→ **Exercise details**: Retype the material so that each line matches the original exactly.
_ _ _
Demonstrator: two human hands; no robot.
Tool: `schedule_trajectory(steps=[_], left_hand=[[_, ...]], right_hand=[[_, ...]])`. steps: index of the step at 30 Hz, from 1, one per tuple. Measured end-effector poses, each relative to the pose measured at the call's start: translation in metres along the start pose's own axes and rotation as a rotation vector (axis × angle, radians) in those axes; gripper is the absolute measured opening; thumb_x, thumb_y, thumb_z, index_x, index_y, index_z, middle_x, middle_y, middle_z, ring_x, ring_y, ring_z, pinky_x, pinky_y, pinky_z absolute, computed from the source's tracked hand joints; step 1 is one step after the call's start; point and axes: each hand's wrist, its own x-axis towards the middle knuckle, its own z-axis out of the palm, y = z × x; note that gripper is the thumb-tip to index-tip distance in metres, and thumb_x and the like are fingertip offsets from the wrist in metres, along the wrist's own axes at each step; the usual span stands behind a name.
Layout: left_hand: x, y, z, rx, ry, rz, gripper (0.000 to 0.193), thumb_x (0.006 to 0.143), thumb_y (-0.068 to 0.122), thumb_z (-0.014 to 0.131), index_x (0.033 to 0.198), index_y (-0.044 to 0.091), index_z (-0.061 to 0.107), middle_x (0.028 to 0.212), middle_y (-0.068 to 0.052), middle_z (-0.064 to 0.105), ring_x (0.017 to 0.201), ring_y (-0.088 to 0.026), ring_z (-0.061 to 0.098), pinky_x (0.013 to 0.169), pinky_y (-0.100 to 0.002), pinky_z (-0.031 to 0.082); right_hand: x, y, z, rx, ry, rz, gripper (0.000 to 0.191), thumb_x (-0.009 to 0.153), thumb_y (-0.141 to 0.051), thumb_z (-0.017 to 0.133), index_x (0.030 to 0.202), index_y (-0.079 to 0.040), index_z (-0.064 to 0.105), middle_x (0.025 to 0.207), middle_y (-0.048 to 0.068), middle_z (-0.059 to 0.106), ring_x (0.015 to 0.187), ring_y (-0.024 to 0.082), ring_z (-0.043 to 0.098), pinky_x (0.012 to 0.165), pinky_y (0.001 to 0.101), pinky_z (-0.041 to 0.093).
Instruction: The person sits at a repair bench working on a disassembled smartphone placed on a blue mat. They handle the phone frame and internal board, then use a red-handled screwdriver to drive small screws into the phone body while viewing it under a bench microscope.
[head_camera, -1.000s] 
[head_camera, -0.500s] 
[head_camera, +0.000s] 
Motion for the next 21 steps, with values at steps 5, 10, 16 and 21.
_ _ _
→ **Result**:
Demonstrator: two human hands; no robot.
Tool: `schedule_trajectory(steps=[_], left_hand=[[_, ...]], right_hand=[[_, ...]])`. steps: index of the step at 30 Hz, from 1, one per tuple. Measured end-effector poses, each relative to the pose measured at the call's start: translation in metres along the start pose's own axes and rotation as a rotation vector (axis × angle, radians) in those axes; gripper is the absolute measured opening; thumb_x, thumb_y, thumb_z, index_x, index_y, index_z, middle_x, middle_y, middle_z, ring_x, ring_y, ring_z, pinky_x, pinky_y, pinky_z absolute, computed from the source's tracked hand joints; step 1 is one step after the call's start; point and axes: each hand's wrist, its own x-axis towards the middle knuckle, its own z-axis out of the palm, y = z × x; note that gripper is the thumb-tip to index-tip distance in metres, and thumb_x and the like are fingertip offsets from the wrist in metres, along the wrist's own axes at each step; the usual span stands behind a name.
Layout: left_hand: x, y, z, rx, ry, rz, gripper (0.000 to 0.193), thumb_x (0.006 to 0.143), thumb_y (-0.068 to 0.122), thumb_z (-0.014 to 0.131), index_x (0.033 to 0.198), index_y (-0.044 to 0.091), index_z (-0.061 to 0.107), middle_x (0.028 to 0.212), middle_y (-0.068 to 0.052), middle_z (-0.064 to 0.105), ring_x (0.017 to 0.201), ring_y (-0.088 to 0.026), ring_z (-0.061 to 0.098), pinky_x (0.013 to 0.169), pinky_y (-0.100 to 0.002), pinky_z (-0.031 to 0.082); right_hand: x, y, z, rx, ry, rz, gripper (0.000 to 0.191), thumb_x (-0.009 to 0.153), thumb_y (-0.141 to 0.051), thumb_z (-0.017 to 0.133), index_x (0.030 to 0.202), index_y (-0.079 to 0.040), index_z (-0.064 to 0.105), middle_x (0.025 to 0.207), middle_y (-0.048 to 0.068), middle_z (-0.059 to 0.106), ring_x (0.015 to 0.187), ring_y (-0.024 to 0.082), ring_z (-0.043 to 0.098), pinky_x (0.012 to 0.165), pinky_y (0.001 to 0.101), pinky_z (-0.041 to 0.093).
Instruction: The person sits at a repair bench working on a disassembled smartphone placed on a blue mat. They handle the phone frame and internal board, then use a red-handled screwdriver to drive small screws into the phone body while viewing it under a bench microscope.
[head_camera, -1.000s] 
[head_camera, -0.500s] 
[head_camera, +0.000s] 
Motion for the next 21 steps, with values at steps 5, 10, 16 and 21.

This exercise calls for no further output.